### What to produce
Retype the data below in full, keeping every character as it is.

### Entries shown

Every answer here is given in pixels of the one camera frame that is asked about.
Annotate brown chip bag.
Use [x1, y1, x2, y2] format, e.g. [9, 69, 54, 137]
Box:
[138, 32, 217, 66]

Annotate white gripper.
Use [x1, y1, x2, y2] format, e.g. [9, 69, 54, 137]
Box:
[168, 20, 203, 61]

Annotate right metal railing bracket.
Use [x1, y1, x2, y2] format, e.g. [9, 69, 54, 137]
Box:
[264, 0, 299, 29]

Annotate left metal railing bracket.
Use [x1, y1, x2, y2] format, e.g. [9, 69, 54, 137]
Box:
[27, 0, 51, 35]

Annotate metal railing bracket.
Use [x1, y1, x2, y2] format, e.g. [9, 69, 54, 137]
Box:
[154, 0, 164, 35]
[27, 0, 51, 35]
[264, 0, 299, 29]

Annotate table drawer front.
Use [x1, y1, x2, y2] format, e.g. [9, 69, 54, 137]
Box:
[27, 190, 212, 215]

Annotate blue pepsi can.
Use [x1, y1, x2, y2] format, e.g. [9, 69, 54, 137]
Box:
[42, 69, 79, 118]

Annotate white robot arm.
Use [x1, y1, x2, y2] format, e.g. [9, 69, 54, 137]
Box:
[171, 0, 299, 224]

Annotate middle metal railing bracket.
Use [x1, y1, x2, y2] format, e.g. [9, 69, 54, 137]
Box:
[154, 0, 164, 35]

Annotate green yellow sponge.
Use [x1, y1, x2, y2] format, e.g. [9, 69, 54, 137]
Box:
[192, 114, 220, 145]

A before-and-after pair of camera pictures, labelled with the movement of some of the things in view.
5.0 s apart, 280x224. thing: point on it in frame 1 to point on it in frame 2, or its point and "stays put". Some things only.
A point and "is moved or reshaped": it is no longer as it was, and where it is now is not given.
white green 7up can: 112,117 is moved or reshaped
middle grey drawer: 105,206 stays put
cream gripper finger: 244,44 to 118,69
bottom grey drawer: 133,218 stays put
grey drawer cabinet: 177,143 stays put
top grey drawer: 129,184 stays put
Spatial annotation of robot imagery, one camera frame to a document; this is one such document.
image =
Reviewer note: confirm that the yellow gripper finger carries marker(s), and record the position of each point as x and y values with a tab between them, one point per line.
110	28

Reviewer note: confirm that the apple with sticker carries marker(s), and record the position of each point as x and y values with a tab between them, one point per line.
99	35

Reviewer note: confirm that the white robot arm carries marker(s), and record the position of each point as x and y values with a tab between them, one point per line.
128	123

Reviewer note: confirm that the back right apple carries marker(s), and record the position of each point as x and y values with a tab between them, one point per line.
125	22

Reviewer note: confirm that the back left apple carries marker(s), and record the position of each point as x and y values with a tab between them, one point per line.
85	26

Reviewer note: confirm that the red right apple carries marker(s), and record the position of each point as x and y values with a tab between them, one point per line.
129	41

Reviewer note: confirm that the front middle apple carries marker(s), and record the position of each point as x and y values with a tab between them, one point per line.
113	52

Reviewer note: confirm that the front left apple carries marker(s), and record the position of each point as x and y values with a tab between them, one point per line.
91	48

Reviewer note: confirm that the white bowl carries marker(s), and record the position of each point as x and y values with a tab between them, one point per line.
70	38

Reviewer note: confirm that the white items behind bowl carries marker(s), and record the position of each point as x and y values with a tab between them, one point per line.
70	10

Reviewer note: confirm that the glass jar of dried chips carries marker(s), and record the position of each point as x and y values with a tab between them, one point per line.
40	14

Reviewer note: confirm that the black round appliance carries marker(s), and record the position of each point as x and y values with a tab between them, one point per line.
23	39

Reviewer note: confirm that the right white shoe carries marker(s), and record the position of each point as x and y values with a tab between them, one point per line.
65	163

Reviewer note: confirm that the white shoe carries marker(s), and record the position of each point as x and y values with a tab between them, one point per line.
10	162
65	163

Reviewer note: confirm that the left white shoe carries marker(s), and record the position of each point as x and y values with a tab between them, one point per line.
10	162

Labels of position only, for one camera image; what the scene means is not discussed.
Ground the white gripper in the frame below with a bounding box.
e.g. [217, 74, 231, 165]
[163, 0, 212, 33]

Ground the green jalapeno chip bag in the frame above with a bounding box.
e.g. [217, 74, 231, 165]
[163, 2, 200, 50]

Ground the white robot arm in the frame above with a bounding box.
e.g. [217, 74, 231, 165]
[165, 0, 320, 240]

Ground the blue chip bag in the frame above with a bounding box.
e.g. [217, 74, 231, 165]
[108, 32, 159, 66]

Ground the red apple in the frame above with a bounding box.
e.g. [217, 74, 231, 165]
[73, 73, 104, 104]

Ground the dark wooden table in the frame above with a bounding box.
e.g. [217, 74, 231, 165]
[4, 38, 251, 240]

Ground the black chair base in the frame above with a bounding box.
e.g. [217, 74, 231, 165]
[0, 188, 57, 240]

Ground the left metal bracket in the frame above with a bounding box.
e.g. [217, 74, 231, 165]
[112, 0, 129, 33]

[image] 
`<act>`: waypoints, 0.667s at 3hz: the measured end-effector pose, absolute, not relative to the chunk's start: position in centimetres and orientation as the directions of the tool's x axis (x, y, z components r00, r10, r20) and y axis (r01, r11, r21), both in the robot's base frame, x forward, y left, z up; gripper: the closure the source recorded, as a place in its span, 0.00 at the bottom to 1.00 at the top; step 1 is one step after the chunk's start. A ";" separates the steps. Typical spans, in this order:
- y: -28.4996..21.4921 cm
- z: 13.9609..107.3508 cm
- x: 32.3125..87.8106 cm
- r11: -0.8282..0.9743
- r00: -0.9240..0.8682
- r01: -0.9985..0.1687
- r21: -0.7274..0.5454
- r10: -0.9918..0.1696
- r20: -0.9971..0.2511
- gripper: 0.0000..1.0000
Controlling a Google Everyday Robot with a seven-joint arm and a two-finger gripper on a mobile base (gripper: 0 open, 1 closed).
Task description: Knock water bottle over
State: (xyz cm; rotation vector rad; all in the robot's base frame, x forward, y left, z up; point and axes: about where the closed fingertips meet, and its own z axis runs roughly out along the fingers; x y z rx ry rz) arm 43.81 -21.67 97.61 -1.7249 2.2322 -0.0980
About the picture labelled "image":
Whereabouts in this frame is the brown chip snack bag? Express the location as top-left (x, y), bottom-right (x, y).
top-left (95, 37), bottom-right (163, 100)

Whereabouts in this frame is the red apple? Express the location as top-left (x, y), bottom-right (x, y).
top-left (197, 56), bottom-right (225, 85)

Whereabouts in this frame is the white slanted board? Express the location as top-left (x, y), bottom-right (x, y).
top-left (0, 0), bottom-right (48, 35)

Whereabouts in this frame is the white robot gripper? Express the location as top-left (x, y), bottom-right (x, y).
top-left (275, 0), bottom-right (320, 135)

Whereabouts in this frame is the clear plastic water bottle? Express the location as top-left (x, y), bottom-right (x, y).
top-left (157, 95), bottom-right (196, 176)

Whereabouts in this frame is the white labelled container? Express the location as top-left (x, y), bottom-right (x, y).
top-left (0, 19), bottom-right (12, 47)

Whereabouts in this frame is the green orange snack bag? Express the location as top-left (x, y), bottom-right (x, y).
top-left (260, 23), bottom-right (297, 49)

### Result of this task
Every answer here is given in pixels of the one camera frame that is asked about.
Annotate brown chip bag.
Use [x1, y1, x2, y2] format, e.g. [9, 69, 54, 137]
Box:
[138, 32, 217, 66]

Annotate white gripper.
Use [x1, y1, x2, y2] format, e.g. [9, 69, 54, 137]
Box:
[168, 20, 203, 61]

Annotate right metal railing bracket.
Use [x1, y1, x2, y2] format, e.g. [9, 69, 54, 137]
Box:
[264, 0, 299, 29]

Annotate left metal railing bracket.
Use [x1, y1, x2, y2] format, e.g. [9, 69, 54, 137]
Box:
[27, 0, 51, 35]

Annotate metal railing bracket.
Use [x1, y1, x2, y2] format, e.g. [9, 69, 54, 137]
Box:
[154, 0, 164, 35]
[27, 0, 51, 35]
[264, 0, 299, 29]

Annotate table drawer front.
Use [x1, y1, x2, y2] format, e.g. [9, 69, 54, 137]
Box:
[27, 190, 212, 215]

Annotate blue pepsi can.
Use [x1, y1, x2, y2] format, e.g. [9, 69, 54, 137]
Box:
[42, 69, 79, 118]

Annotate white robot arm.
Use [x1, y1, x2, y2] format, e.g. [9, 69, 54, 137]
Box:
[171, 0, 299, 224]

Annotate middle metal railing bracket.
Use [x1, y1, x2, y2] format, e.g. [9, 69, 54, 137]
Box:
[154, 0, 164, 35]

Annotate green yellow sponge.
Use [x1, y1, x2, y2] format, e.g. [9, 69, 54, 137]
Box:
[192, 114, 220, 145]

A before-and-after pair of camera pictures, labelled with the movement of some of the things in view.
5.0 s apart, 280x224. thing: point on it in frame 1 to point on it in frame 2, or its point and "stays put". Some things only.
A point and "is moved or reshaped": it is no longer as it was, and where it is now is not given.
white green 7up can: 112,117 is moved or reshaped
middle grey drawer: 105,206 stays put
cream gripper finger: 244,44 to 118,69
bottom grey drawer: 133,218 stays put
grey drawer cabinet: 177,143 stays put
top grey drawer: 129,184 stays put
Spatial annotation of robot imagery, one camera frame to a document; this is one such document.
image =
Reviewer note: confirm that the yellow gripper finger carries marker(s), and record the position of each point as x and y values with a tab between them, one point per line.
110	28

Reviewer note: confirm that the apple with sticker carries marker(s), and record the position of each point as x and y values with a tab between them, one point per line.
99	35

Reviewer note: confirm that the white robot arm carries marker(s), and record the position of each point as x and y values with a tab between them, one point per line.
128	123

Reviewer note: confirm that the back right apple carries marker(s), and record the position of each point as x and y values with a tab between them, one point per line.
125	22

Reviewer note: confirm that the back left apple carries marker(s), and record the position of each point as x and y values with a tab between them, one point per line.
85	26

Reviewer note: confirm that the red right apple carries marker(s), and record the position of each point as x and y values with a tab between them, one point per line.
129	41

Reviewer note: confirm that the front middle apple carries marker(s), and record the position of each point as x and y values with a tab between them, one point per line.
113	52

Reviewer note: confirm that the front left apple carries marker(s), and record the position of each point as x and y values with a tab between them, one point per line.
91	48

Reviewer note: confirm that the white bowl carries marker(s), and record the position of each point as x and y values with a tab between them, one point per line.
70	38

Reviewer note: confirm that the white items behind bowl carries marker(s), and record the position of each point as x and y values with a tab between them, one point per line.
70	10

Reviewer note: confirm that the glass jar of dried chips carries marker(s), and record the position of each point as x and y values with a tab between them, one point per line.
40	14

Reviewer note: confirm that the black round appliance carries marker(s), and record the position of each point as x and y values with a tab between them, one point per line.
23	39

Reviewer note: confirm that the right white shoe carries marker(s), and record the position of each point as x and y values with a tab between them, one point per line.
65	163

Reviewer note: confirm that the white shoe carries marker(s), and record the position of each point as x and y values with a tab between them, one point per line.
10	162
65	163

Reviewer note: confirm that the left white shoe carries marker(s), and record the position of each point as x and y values with a tab between them, one point per line.
10	162

Labels of position only, for one camera image; what the scene means is not discussed.
Ground the white gripper in the frame below with a bounding box.
e.g. [217, 74, 231, 165]
[163, 0, 212, 33]

Ground the green jalapeno chip bag in the frame above with a bounding box.
e.g. [217, 74, 231, 165]
[163, 2, 200, 50]

Ground the white robot arm in the frame above with a bounding box.
e.g. [217, 74, 231, 165]
[165, 0, 320, 240]

Ground the blue chip bag in the frame above with a bounding box.
e.g. [217, 74, 231, 165]
[108, 32, 159, 66]

Ground the red apple in the frame above with a bounding box.
e.g. [217, 74, 231, 165]
[73, 73, 104, 104]

Ground the dark wooden table in the frame above with a bounding box.
e.g. [217, 74, 231, 165]
[4, 38, 251, 240]

Ground the black chair base in the frame above with a bounding box.
e.g. [217, 74, 231, 165]
[0, 188, 57, 240]

Ground the left metal bracket in the frame above with a bounding box.
e.g. [217, 74, 231, 165]
[112, 0, 129, 33]

[image] 
`<act>`: waypoints, 0.667s at 3hz: the measured end-effector pose, absolute, not relative to the chunk's start: position in centimetres and orientation as the directions of the tool's x axis (x, y, z components r00, r10, r20) and y axis (r01, r11, r21), both in the robot's base frame, x forward, y left, z up; gripper: the closure the source recorded, as a place in its span, 0.00 at the bottom to 1.00 at the top; step 1 is one step after the chunk's start. A ";" separates the steps. Typical spans, in this order:
- y: -28.4996..21.4921 cm
- z: 13.9609..107.3508 cm
- x: 32.3125..87.8106 cm
- r11: -0.8282..0.9743
- r00: -0.9240..0.8682
- r01: -0.9985..0.1687
- r21: -0.7274..0.5454
- r10: -0.9918..0.1696
- r20: -0.9971..0.2511
- gripper: 0.0000..1.0000
Controlling a Google Everyday Robot with a seven-joint arm and a two-finger gripper on a mobile base (gripper: 0 open, 1 closed).
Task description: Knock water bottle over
State: (xyz cm; rotation vector rad; all in the robot's base frame, x forward, y left, z up; point and axes: about where the closed fingertips meet, and its own z axis runs roughly out along the fingers; x y z rx ry rz) arm 43.81 -21.67 97.61 -1.7249 2.2322 -0.0980
About the picture labelled "image":
Whereabouts in this frame is the brown chip snack bag? Express the location as top-left (x, y), bottom-right (x, y).
top-left (95, 37), bottom-right (163, 100)

Whereabouts in this frame is the red apple? Express the location as top-left (x, y), bottom-right (x, y).
top-left (197, 56), bottom-right (225, 85)

Whereabouts in this frame is the white slanted board? Express the location as top-left (x, y), bottom-right (x, y).
top-left (0, 0), bottom-right (48, 35)

Whereabouts in this frame is the white robot gripper? Express the location as top-left (x, y), bottom-right (x, y).
top-left (275, 0), bottom-right (320, 135)

Whereabouts in this frame is the clear plastic water bottle? Express the location as top-left (x, y), bottom-right (x, y).
top-left (157, 95), bottom-right (196, 176)

Whereabouts in this frame is the white labelled container? Express the location as top-left (x, y), bottom-right (x, y).
top-left (0, 19), bottom-right (12, 47)

Whereabouts in this frame is the green orange snack bag? Express the location as top-left (x, y), bottom-right (x, y).
top-left (260, 23), bottom-right (297, 49)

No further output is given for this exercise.